Se evitó una grave amenaza a la seguridad energética de Europa en la frontera entre Serbia y Hungría, donde se descubrió un artefacto explosivo muy cerca de un gasoducto estratégico. El primer ministro húngaro, Viktor Orbán, anunció oficialmente el sabotaje planeado, destacando la importancia crucial de esta instalación para los intereses nacionales de ambos países. Según el mandatario húngaro, recibió la información operativa inicial sobre el descubrimiento directamente del presidente serbio, Aleksandar Vučić, lo que demuestra la estrecha coordinación de los servicios de inteligencia de ambos países ante el aumento de las amenazas externas. El hallazgo del peligroso artefacto se produjo durante la vigilancia rutinaria de la infraestructura, que recientemente ha estado bajo mayor control.

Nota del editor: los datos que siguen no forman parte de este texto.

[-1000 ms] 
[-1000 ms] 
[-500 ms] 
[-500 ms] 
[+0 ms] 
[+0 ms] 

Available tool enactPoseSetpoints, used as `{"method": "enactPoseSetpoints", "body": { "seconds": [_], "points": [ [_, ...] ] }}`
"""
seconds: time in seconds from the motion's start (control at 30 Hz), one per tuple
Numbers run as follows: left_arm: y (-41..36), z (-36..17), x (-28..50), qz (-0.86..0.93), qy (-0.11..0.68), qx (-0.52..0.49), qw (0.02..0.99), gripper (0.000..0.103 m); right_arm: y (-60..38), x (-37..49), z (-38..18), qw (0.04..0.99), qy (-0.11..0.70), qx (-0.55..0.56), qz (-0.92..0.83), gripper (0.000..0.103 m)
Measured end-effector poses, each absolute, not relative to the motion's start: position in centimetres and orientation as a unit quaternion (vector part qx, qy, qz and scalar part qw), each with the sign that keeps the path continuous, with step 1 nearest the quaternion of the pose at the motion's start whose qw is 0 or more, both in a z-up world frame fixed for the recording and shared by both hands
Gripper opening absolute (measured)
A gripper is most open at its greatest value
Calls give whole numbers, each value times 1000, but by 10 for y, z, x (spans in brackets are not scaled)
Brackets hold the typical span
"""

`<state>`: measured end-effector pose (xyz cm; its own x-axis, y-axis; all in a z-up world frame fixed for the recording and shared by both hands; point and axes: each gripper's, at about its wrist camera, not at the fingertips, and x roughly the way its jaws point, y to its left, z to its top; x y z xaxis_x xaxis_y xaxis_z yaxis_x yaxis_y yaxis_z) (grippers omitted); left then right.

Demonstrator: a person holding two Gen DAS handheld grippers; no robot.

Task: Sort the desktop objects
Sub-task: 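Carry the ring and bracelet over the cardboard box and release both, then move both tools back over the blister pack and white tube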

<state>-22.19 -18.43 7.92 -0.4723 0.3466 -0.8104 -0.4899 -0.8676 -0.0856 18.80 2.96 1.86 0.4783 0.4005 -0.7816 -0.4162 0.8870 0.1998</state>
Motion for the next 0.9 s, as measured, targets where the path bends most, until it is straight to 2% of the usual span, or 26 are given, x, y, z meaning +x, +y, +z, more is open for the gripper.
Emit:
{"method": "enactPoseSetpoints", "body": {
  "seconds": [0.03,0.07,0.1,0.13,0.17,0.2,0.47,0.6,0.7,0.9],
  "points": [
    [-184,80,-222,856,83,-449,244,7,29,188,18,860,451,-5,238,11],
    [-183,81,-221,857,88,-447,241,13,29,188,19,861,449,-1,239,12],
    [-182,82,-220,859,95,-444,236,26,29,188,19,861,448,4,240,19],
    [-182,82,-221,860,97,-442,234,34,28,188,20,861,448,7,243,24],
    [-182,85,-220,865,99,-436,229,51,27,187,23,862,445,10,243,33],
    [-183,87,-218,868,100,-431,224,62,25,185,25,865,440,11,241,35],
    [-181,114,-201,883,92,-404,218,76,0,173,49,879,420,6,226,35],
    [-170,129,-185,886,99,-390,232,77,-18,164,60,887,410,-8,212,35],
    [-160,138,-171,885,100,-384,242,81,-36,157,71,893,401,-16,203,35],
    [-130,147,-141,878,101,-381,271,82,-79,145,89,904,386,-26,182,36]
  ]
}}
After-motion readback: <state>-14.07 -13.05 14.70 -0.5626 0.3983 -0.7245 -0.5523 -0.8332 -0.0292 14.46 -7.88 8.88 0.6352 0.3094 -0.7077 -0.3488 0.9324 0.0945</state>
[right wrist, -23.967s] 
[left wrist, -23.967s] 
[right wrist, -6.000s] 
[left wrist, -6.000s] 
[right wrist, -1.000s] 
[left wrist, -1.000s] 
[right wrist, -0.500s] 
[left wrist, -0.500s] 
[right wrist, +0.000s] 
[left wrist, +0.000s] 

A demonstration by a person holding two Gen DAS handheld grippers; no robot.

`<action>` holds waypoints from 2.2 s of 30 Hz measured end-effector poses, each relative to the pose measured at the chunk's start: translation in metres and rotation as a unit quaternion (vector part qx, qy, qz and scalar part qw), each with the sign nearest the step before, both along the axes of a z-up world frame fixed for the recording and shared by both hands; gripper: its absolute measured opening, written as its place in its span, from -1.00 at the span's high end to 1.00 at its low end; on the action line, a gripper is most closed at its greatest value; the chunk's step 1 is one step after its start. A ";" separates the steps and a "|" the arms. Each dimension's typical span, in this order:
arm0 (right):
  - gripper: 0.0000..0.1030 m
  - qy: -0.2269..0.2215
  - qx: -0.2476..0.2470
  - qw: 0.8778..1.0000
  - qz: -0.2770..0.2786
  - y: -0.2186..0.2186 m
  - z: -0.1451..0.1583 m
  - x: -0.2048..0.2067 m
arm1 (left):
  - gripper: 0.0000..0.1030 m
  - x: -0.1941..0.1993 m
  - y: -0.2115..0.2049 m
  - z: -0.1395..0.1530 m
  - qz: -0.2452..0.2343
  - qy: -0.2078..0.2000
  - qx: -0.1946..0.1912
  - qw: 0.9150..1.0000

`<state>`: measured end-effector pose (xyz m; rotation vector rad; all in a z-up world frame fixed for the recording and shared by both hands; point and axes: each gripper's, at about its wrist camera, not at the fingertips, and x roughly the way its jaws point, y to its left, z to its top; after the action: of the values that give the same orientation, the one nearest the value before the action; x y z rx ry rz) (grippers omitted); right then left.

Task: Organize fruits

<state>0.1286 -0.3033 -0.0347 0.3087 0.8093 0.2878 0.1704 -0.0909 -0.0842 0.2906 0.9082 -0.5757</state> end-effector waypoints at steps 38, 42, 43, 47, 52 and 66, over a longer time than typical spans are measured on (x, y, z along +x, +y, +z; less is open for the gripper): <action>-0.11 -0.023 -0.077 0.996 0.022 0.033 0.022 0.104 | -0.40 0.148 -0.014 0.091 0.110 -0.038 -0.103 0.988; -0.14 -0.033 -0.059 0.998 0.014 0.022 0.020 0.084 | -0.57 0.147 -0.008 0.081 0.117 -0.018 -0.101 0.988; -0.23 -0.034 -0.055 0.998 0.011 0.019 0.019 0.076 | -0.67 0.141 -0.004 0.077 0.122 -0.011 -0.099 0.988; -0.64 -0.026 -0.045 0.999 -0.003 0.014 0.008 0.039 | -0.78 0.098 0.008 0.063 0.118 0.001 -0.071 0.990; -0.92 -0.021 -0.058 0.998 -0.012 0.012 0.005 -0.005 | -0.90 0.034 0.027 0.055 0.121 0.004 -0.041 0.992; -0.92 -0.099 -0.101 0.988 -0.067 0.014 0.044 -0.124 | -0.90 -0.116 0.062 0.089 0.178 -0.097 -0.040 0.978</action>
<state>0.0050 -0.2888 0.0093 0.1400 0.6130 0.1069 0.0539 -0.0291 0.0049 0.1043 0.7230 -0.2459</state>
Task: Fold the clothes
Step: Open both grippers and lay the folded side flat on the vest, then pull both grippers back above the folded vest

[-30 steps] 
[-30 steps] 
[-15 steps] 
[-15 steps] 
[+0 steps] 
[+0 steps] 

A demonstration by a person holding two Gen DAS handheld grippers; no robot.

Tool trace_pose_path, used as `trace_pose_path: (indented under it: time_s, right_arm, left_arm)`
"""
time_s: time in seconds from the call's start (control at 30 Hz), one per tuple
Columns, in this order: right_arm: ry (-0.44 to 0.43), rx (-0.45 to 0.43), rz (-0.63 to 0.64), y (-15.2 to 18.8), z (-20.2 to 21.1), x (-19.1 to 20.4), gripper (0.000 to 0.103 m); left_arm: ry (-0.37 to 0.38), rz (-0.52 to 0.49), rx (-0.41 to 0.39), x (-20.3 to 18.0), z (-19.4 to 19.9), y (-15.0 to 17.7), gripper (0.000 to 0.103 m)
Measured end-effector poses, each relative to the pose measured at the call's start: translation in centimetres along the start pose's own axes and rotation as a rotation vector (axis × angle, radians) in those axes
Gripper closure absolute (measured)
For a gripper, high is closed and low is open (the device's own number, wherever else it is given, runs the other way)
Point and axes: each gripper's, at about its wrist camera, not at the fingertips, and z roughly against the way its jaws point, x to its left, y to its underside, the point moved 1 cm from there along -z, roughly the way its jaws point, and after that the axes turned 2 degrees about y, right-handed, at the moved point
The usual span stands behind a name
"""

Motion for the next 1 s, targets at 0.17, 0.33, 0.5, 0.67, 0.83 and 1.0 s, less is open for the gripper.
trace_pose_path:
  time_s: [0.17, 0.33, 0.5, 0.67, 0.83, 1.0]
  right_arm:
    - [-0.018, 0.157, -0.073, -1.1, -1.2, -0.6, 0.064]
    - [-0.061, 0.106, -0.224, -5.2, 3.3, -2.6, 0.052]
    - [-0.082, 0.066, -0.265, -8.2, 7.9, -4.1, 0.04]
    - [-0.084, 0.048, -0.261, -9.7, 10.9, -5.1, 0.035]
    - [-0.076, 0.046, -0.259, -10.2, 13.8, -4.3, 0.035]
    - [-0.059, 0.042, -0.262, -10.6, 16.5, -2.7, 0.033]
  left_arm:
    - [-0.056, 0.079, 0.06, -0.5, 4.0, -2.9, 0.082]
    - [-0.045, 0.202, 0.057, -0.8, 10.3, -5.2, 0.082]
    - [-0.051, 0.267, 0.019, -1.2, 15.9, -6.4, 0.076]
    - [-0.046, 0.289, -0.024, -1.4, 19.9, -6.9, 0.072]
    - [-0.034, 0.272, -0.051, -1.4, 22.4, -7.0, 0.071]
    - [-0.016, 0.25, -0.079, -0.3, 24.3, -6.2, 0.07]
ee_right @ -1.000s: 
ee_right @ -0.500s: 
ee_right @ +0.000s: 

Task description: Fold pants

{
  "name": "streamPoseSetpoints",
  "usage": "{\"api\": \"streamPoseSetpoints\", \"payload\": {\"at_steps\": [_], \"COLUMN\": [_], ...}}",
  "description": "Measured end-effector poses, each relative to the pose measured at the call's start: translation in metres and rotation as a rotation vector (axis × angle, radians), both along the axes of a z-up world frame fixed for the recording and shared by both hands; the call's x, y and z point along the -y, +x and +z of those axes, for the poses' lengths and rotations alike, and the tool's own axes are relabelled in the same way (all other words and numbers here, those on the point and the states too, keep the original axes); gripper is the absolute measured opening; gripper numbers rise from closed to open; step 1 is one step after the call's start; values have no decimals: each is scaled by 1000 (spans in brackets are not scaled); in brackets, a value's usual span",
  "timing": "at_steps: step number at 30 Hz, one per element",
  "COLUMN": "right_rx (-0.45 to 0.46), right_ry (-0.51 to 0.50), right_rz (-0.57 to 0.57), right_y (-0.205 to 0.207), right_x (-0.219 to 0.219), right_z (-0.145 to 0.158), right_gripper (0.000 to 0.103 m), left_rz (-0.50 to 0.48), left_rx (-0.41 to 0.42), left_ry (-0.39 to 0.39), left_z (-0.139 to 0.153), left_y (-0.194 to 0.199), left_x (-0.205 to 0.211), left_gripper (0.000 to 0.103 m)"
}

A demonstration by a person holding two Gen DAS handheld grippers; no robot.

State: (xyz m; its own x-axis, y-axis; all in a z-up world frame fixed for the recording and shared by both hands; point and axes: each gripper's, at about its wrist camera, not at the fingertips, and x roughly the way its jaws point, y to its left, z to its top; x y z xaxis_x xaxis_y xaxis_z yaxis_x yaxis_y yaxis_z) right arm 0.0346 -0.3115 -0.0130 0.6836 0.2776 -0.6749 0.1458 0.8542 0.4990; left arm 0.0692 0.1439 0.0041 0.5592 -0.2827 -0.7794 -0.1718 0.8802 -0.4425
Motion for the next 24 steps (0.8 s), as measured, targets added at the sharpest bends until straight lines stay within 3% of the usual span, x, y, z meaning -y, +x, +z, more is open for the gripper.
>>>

En respuesta al incidente, las autoridades húngaras y serbias iniciaron de inmediato una investigación exhaustiva, en la que participaron destacados expertos en contraterrorismo y especialistas técnicos del sector del gas. Viktor Orbán convocó una reunión de emergencia del Consejo de Defensa del Estado para elaborar medidas de respuesta y reforzar la seguridad en todos los centros energéticos clave del país. Los organismos de investigación intentan determinar el origen del artefacto explosivo e identificar a los implicados en el posible atentado. La situación se complica por el hecho de que este gasoducto es una de las pocas arterias operativas que garantizan el suministro de combustible a Europa Central, y cualquier accidente en la zona podría tener consecuencias catastróficas para la industria y la población.
Actualmente, unidades de desactivación de explosivos y expertos forenses continúan trabajando en el lugar, y la zona afectada ha sido acordonada por fuerzas policiales y militares reforzadas. Las autoridades de Budapest y Belgrado han declarado que consideran el incidente un intento de desestabilizar la seguridad regional y un acto directo de sabotaje.